### INSTRUCTIONS TO FOLLOW
From the entries below, please gather each line containing the string "camera".

[Entries taken from a collection]
════════════════════

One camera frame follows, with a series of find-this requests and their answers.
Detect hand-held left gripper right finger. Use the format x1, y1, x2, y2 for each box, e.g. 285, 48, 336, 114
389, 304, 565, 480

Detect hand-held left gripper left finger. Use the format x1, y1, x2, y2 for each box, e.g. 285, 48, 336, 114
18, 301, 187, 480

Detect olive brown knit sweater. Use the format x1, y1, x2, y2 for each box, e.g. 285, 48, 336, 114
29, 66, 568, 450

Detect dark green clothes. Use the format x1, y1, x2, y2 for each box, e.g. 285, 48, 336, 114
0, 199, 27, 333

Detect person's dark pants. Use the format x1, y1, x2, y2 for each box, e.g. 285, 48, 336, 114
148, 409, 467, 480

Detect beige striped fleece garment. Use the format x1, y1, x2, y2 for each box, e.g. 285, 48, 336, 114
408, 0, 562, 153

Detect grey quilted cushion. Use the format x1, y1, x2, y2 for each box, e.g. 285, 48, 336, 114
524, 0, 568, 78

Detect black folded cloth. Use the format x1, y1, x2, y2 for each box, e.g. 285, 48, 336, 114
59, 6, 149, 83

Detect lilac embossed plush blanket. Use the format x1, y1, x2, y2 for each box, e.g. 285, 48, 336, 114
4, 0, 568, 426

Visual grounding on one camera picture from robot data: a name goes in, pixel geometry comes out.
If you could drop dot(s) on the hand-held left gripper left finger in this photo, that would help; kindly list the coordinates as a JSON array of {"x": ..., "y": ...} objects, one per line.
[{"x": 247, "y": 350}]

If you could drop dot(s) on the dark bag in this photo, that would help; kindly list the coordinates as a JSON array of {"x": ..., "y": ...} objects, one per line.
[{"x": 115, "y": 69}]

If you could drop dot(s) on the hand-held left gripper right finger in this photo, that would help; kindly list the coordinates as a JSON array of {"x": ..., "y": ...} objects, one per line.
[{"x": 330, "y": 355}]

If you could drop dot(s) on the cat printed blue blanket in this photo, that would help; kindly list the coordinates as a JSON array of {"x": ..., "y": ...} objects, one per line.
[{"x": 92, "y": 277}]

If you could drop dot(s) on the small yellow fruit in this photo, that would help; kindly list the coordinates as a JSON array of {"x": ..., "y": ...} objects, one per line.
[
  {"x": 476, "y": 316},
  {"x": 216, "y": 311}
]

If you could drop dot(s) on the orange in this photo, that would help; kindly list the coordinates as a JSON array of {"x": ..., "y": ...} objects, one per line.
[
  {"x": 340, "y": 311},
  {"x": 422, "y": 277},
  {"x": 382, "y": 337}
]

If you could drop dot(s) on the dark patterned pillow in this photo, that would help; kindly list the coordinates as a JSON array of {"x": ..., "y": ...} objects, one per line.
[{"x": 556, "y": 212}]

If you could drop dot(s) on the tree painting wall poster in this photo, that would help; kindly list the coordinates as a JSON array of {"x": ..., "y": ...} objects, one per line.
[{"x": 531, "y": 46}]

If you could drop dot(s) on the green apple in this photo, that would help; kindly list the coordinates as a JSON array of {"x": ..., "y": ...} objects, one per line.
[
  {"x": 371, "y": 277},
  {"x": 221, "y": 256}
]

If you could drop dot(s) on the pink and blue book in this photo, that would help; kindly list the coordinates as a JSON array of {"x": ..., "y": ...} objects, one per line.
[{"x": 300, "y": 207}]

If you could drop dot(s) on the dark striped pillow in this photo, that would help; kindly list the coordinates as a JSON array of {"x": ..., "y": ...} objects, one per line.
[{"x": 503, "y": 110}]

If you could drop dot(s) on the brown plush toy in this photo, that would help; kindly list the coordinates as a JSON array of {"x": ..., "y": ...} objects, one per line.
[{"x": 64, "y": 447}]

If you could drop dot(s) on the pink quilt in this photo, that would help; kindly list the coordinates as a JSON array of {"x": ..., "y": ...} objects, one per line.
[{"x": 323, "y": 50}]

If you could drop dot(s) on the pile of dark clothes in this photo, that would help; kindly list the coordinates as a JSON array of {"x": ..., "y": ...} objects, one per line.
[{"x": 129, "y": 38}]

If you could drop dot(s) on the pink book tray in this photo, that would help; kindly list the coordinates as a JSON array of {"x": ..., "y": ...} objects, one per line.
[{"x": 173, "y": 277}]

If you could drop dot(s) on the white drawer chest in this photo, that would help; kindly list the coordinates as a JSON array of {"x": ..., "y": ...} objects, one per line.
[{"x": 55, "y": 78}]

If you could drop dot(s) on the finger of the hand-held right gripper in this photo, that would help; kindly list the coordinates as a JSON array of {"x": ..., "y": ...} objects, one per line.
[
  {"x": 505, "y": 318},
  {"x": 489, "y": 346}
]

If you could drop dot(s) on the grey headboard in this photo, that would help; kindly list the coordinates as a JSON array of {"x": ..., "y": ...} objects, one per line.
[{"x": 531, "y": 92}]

════════════════════

### EXERCISE ANSWER
One camera frame follows, with a series of find-this requests and their answers.
Visual grounding on one camera picture from robot data: a name goes in, pixel geometry comes out.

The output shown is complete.